ACTIVITY:
Give back exactly the lines from the one holding "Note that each" to the bottom of the material, both included, and nothing more. No pictures.

RECORDED DATA:
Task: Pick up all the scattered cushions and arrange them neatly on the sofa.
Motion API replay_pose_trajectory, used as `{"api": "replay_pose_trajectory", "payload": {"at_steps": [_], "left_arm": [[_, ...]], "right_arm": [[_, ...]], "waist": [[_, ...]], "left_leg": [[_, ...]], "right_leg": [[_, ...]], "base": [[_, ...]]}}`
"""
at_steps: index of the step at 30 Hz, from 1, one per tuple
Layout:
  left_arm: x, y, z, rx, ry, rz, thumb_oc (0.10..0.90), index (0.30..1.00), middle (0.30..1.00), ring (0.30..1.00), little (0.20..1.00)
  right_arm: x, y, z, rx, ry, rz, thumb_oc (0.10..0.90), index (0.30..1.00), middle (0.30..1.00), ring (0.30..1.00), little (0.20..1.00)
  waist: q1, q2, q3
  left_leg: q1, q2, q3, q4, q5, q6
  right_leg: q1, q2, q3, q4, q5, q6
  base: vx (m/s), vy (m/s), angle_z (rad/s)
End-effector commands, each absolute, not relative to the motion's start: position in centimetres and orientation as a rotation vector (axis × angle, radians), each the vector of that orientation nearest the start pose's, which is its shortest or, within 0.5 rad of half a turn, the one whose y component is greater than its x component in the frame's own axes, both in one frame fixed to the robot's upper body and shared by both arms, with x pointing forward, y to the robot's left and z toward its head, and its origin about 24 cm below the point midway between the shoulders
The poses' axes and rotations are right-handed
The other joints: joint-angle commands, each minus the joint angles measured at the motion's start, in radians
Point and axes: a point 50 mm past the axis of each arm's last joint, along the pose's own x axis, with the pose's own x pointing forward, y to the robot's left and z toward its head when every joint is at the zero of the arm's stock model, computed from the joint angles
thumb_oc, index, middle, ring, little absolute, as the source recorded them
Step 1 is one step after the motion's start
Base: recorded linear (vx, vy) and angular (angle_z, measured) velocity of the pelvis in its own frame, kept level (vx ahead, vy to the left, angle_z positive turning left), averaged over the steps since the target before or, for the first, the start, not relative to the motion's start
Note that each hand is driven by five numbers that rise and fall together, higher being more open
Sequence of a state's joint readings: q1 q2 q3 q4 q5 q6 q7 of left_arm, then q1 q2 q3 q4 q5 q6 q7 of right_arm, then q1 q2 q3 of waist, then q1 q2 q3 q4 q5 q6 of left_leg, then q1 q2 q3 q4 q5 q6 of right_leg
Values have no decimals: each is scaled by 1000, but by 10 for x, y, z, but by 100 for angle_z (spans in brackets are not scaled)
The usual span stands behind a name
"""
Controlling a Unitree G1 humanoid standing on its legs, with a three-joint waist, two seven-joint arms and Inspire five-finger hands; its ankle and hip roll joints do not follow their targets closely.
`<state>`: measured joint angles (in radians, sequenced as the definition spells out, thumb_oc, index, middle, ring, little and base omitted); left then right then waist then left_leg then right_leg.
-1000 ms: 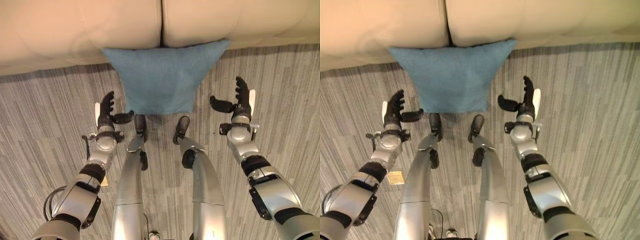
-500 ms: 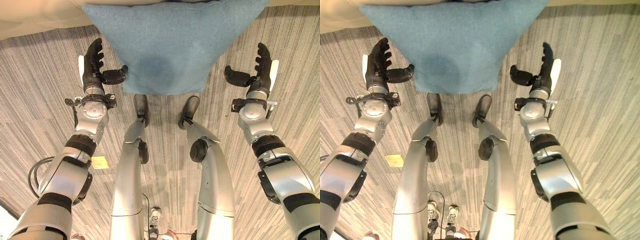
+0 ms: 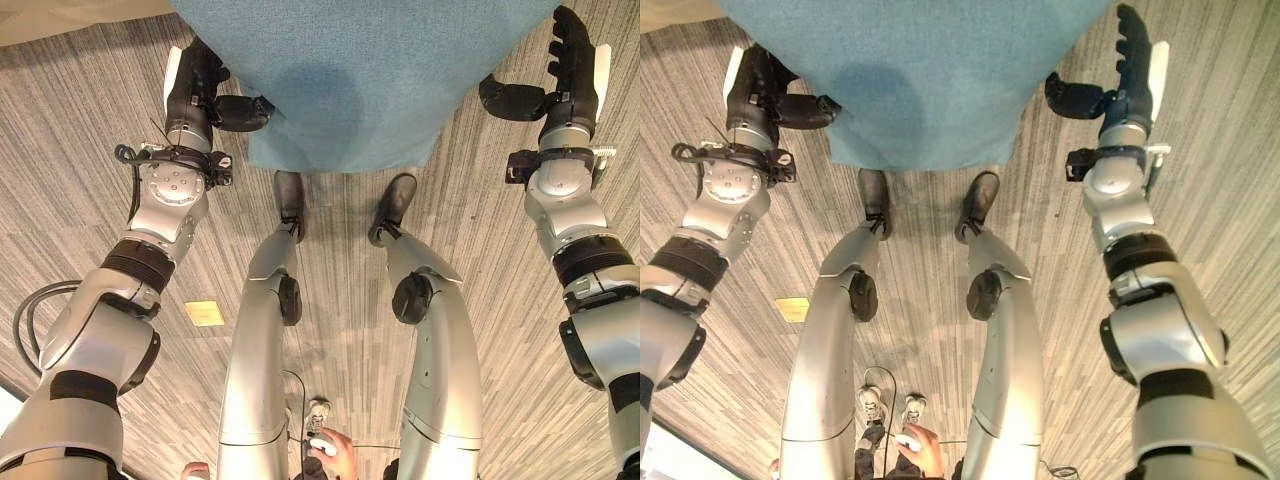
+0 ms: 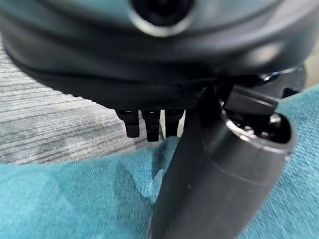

TASK OUTPUT:
Note that each hand is driven by five numbers that rise and fall together, higher being more open
Sequence of a state's joint readings: q1 q2 q3 q4 q5 q6 q7 of left_arm, then q1 q2 q3 q4 q5 q6 q7 of right_arm, then q1 q2 q3 of waist, then q1 q2 q3 q4 q5 q6 of left_leg, then q1 q2 q3 q4 q5 q6 of right_leg
Values have no decimals: each is scaled by 1000, but by 10 for x, y, z, but by 100 for angle_z (spans in brackets are not scaled)
The usual span stands behind a name
"""
Controlling a Unitree G1 humanoid standing on its legs, with a three-joint waist, two seven-joint arms and Inspire five-finger hands; its ankle and hip roll joints do not follow their targets closely.
`<state>`: measured joint angles (in radians, sequenced as the definition spells out, thumb_oc, index, middle, ring, little and base omitted); left then right then waist then left_leg then right_leg.
-1000 ms: 
-500 ms: 
+0 ms: 
+0 ms: 

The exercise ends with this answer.